DIRECTIONS. Word for word, reproduce every line of the data.

INFORMATION PROVIDED.
┌──

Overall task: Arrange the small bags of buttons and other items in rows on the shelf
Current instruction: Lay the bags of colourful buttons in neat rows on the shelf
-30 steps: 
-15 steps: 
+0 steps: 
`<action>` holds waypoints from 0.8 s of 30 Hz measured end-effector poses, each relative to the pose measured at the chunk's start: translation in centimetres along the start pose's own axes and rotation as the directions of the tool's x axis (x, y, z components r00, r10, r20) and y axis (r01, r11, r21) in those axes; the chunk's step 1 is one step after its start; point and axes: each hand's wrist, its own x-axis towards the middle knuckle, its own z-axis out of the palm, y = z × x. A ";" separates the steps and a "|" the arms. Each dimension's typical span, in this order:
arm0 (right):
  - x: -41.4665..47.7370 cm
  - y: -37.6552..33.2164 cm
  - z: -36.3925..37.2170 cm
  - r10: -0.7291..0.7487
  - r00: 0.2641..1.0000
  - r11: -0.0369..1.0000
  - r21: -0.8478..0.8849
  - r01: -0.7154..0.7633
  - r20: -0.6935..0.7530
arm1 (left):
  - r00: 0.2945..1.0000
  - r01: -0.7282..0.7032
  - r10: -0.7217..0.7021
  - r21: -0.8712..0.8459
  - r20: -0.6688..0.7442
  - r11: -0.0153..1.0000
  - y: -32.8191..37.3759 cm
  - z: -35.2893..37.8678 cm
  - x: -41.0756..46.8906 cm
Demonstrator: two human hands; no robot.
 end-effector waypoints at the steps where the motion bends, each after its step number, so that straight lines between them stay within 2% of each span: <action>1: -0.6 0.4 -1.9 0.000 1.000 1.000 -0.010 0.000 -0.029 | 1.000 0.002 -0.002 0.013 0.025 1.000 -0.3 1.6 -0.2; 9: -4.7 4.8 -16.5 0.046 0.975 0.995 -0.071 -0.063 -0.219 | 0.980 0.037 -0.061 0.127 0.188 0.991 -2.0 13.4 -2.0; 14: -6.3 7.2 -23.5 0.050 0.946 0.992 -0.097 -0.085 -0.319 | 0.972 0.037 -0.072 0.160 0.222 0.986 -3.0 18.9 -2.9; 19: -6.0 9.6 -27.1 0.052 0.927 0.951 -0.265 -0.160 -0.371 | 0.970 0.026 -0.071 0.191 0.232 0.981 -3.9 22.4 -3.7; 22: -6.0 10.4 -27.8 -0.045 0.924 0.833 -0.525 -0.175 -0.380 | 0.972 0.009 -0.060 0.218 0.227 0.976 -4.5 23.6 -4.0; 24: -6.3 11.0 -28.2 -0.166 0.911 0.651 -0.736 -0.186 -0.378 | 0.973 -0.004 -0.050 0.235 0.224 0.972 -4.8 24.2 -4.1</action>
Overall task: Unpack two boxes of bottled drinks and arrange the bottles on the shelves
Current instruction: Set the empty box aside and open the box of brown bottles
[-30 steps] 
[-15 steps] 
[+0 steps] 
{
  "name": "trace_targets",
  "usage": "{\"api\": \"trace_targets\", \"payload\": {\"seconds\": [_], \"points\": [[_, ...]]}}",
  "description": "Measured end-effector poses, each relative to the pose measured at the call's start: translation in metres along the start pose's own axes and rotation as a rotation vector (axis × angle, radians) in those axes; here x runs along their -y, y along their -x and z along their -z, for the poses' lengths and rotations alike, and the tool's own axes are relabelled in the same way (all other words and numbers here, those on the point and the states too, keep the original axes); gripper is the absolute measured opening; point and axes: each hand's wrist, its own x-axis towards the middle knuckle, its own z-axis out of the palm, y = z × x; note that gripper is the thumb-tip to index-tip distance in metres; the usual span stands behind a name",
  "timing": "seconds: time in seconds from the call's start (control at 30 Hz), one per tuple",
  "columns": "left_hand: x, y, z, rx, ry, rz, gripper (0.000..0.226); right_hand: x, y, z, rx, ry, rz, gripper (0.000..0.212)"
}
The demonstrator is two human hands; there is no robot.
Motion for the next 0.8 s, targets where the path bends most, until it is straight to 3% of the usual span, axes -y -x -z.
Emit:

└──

RESPONSE AREA.
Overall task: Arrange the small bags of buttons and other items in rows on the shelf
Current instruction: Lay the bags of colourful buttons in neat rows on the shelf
-30 steps: 
-15 steps: 
+0 steps: 
`<action>` holds waypoints from 0.8 s of 30 Hz measured end-effector poses, each relative to the pose measured at the chunk's start: translation in centimetres along the start pose's own axes and rotation as the directions of the tool's x axis (x, y, z components r00, r10, r20) and y axis (r01, r11, r21) in those axes; the chunk's step 1 is one step after its start; point and axes: each hand's wrist, its own x-axis towards the middle knuckle, its own z-axis out of the palm, y = z × x. A ";" separates the steps and a "|" the arms. Each dimension's typical span, in this order:
arm0 (right):
  - x: -41.4665..47.7370 cm
  - y: -37.6552..33.2164 cm
  - z: -36.3925..37.2170 cm
  - r10: -0.7291..0.7487
  - r00: 0.2641..1.0000
  - r11: -0.0369..1.0000
  - r21: -0.8478..0.8849
  - r01: -0.7154..0.7633
  - r20: -0.6935..0.7530
arm1 (left):
  - r00: 0.2945..1.0000
  - r01: -0.7282..0.7032
  - r10: -0.7217..0.7021
  - r21: -0.8712..0.8459
  - r20: -0.6688..0.7442
  - r11: -0.0153..1.0000
  - y: -32.8191..37.3759 cm
  - z: -35.2893..37.8678 cm
  - x: -41.0756..46.8906 cm
Demonstrator: two human hands; no robot.
 end-effector waypoints at the steps where the motion bends, each after its step number, so that straight lines between them stay within 2% of each span: <action>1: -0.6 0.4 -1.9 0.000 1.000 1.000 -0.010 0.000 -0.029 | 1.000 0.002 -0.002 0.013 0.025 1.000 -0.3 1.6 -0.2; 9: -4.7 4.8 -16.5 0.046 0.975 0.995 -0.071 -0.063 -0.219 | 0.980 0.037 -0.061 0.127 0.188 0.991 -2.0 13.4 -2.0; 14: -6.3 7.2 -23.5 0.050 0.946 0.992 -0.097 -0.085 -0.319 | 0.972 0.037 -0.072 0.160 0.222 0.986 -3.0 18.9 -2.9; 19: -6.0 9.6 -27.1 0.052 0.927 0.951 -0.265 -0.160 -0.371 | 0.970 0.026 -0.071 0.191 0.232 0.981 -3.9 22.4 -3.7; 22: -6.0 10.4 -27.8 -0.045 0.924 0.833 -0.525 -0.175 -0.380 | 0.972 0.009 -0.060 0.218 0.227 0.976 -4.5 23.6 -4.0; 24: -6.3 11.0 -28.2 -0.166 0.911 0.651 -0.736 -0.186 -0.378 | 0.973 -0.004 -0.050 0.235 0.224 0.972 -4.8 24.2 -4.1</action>
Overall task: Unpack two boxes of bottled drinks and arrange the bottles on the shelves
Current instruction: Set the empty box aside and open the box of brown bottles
[-30 steps] 
[-15 steps] 
[+0 steps] 
{
  "name": "trace_targets",
  "usage": "{\"api\": \"trace_targets\", \"payload\": {\"seconds\": [_], \"points\": [[_, ...]]}}",
  "description": "Measured end-effector poses, each relative to the pose measured at the call's start: translation in metres along the start pose's own axes and rotation as a rotation vector (axis × angle, radians) in those axes; here x runs along their -y, y along their -x and z along their -z, for the poses' lengths and rotations alike, and the tool's own axes are relabelled in the same way (all other words and numbers here, those on the point and the states too, keep the original axes); gripper is the absolute measured opening; point and axes: each hand's wrist, its own x-axis towards the middle knuckle, its own z-axis out of the palm, y = z × x; note that gripper is the thumb-tip to index-tip distance in metres; the usual span stands behind a name",
  "timing": "seconds: time in seconds from the call's start (control at 30 Hz), one per tuple",
  "columns": "left_hand: x, y, z, rx, ry, rz, gripper (0.000..0.226); right_hand: x, y, z, rx, ry, rz, gripper (0.000..0.212)"
}
The demonstrator is two human hands; there is no robot.
Motion for the next 0.8 s, targets where the path bends most, until it is straight to 3% of the usual span, axes -y -x -z.
Emit:

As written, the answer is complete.